As the economic downturn continues to worsen for today’s workers, individuals need to refocus their strategies as they witness the last era of the full-time workforce. Sadly, things will never be the same for most employees. Companies chase emerging markets abroad.

According to government estimates, an additional 1.2 million manufacturing jobs will disappear in America by 2018.  According to a USA Today analysis, part-time work is at a record high while overtime is at an all-time low.

An average of just 33 hours was recorded for the average worker in May 2009; it was fewer hours than any time since the Bureau of Labor Statistics begun to track it in 1964. In fact, over 9 million people want to work full-time but can only find part-time employment. 

Most job seekers do not understand that the employment rules have changed. In a survey of 1,729 human resource professionals conducted by the Society for Human Resource Management in partnership with AON Consulting, 60 percent of the survey participants said that the skill levels of today’s job applicants do not meet job demands. Forty-three percent said that current employees do not have skills levels to meet job requirements.

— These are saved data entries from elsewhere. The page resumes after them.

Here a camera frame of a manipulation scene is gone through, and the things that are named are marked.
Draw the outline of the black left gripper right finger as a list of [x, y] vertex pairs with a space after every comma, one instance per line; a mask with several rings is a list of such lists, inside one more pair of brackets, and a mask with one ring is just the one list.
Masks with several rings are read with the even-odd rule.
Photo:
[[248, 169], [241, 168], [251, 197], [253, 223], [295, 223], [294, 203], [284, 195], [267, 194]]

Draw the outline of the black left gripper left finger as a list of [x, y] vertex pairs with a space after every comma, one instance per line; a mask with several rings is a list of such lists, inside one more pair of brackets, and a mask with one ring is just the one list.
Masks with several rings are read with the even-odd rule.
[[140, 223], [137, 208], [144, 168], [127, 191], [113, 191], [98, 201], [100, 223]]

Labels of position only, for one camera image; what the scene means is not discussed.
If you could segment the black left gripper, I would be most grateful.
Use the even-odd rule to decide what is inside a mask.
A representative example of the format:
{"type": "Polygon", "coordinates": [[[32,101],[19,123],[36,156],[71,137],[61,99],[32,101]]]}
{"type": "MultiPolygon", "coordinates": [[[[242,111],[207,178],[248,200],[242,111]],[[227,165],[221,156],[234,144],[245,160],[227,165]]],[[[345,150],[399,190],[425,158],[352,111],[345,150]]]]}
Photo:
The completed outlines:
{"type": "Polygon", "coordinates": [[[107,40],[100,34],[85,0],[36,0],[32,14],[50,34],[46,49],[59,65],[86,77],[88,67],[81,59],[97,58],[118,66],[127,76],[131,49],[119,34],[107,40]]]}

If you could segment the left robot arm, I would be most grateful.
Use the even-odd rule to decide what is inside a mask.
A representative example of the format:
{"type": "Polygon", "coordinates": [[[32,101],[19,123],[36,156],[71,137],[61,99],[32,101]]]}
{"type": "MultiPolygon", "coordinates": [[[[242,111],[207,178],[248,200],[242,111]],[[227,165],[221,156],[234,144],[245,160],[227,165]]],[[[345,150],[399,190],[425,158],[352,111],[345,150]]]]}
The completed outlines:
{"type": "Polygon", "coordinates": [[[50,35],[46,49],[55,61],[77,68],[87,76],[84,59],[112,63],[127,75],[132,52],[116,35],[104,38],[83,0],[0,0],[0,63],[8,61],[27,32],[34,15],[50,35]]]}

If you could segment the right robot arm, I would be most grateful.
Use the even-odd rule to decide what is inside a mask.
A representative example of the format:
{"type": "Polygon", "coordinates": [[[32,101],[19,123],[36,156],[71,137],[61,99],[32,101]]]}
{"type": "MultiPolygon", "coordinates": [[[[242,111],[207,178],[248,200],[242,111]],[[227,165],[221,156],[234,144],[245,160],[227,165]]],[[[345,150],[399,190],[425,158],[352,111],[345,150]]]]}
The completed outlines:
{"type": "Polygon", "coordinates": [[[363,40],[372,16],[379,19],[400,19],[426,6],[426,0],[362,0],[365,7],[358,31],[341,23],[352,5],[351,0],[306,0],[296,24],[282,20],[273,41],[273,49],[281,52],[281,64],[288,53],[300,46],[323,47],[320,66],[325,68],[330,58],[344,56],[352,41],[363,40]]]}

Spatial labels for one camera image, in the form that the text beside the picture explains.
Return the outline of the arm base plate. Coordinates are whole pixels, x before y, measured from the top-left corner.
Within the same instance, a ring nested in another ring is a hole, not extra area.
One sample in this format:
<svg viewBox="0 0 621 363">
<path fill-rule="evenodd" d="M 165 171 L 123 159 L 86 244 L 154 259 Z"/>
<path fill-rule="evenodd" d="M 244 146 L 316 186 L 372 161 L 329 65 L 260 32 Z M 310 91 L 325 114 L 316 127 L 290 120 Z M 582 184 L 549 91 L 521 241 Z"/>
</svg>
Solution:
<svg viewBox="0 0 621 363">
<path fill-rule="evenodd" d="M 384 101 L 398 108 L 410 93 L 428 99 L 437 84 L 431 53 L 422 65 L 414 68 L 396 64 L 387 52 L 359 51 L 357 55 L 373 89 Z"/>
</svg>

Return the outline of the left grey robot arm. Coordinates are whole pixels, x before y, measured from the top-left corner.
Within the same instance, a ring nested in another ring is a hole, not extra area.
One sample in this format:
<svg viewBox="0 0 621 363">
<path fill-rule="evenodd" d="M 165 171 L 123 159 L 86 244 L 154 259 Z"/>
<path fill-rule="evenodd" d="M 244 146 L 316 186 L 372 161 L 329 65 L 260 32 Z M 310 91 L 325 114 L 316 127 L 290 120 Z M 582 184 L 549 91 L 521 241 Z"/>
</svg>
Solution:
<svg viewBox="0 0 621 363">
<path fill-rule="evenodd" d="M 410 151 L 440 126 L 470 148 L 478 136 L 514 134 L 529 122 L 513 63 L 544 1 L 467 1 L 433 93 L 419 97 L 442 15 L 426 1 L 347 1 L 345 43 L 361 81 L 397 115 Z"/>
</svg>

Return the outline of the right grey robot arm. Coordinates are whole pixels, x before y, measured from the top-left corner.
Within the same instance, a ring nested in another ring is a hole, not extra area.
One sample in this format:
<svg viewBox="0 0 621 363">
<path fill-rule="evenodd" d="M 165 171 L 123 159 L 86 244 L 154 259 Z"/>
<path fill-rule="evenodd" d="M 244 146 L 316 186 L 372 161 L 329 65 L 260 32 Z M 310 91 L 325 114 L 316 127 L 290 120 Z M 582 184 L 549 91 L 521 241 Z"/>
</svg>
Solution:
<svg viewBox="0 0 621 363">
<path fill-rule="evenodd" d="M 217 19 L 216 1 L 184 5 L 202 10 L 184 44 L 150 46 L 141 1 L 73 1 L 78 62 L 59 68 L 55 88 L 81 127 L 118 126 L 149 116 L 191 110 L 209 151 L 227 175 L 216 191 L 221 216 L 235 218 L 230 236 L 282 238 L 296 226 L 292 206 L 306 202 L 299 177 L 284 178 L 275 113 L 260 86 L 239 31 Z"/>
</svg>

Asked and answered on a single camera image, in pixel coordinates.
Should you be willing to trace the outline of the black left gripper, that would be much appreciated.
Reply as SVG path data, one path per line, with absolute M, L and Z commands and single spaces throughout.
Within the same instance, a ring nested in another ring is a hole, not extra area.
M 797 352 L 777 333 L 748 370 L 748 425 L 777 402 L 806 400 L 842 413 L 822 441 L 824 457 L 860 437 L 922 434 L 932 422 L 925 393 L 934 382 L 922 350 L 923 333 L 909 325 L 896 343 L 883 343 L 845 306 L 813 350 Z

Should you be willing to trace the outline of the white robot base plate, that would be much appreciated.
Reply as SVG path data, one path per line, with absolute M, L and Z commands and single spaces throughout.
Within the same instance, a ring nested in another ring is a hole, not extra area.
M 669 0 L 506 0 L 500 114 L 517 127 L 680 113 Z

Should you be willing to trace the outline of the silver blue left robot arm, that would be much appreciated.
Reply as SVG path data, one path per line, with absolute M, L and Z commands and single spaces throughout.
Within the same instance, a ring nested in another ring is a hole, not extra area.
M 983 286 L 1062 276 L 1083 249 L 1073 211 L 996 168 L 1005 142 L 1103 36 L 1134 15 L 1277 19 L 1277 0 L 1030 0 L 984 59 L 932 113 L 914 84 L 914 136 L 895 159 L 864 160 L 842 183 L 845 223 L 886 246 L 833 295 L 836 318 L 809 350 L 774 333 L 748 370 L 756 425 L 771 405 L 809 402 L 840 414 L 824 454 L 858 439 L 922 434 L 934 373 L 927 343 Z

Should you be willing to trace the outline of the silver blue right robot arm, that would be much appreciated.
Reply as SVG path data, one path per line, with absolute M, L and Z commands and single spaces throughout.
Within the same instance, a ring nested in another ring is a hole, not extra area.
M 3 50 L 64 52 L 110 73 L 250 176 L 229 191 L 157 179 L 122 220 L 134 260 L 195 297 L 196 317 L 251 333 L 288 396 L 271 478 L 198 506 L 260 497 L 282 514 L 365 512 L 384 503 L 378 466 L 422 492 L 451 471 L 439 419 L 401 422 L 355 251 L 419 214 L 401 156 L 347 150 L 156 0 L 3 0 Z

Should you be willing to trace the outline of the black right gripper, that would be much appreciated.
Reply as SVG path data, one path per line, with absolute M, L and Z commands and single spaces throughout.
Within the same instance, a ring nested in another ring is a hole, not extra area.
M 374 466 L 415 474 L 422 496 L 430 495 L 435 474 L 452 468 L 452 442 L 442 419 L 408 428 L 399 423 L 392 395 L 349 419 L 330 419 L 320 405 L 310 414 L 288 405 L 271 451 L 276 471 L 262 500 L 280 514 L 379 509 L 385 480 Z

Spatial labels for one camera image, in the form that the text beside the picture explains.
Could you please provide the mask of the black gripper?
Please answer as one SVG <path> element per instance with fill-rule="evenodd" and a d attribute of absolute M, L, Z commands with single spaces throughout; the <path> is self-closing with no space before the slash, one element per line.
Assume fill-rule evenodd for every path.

At the church, I attempted to share some of the emerging job strategies to apply during this financial crisis. These strategies were identified in my book, Job Strategies for the 21st Century. With an academic mindset and community concern, I feel we can assist the community with the current unemployment problems in our area.  Knowledge is key! Below are some of these recommendations to consider:  

 

  • Personal Branding.  Individuals should set themselves apart with a personal brand.  Your personal brand should define, promote, and protect your image online and off-line. Develop a unique skill or talent that is very valuable in your discipline.
  • Core Competencies. Those individuals with the right skills and abilities will never lose out on potential opportunities. Employers are looking for workers with the right skill set. 
  • Good Communications.  Individuals need to be able to articulate their thoughts (oral and written). In the future, mastering a foreign language will be a trademark for progressive and successful Americans.
  • Critical Thinking. A person can increase his longevity in the workforce by looking critically at problems. Today’s employers are looking for innovators and creators, not just employees.
  • Strategic Alliances & Networking.  Individuals should move beyond networking to strategic alliances. A strategic alliance is agreement for cooperation among two or more people to work together toward common objectives.  Therefore, strategic alliance is not a self-serving function.
  • Flexibility.  Being a person who is mobile and adaptable will be an asset during these uncertainty times.

 

Although many people feel very pessimistic about future career opportunities, hope is not lost if people are prepared for the future. Bestselling Scifi author H.G. Wells explained, “’We were making the future,’ he said, and hardly any of us troubled to think what future we were making. And here it is’.”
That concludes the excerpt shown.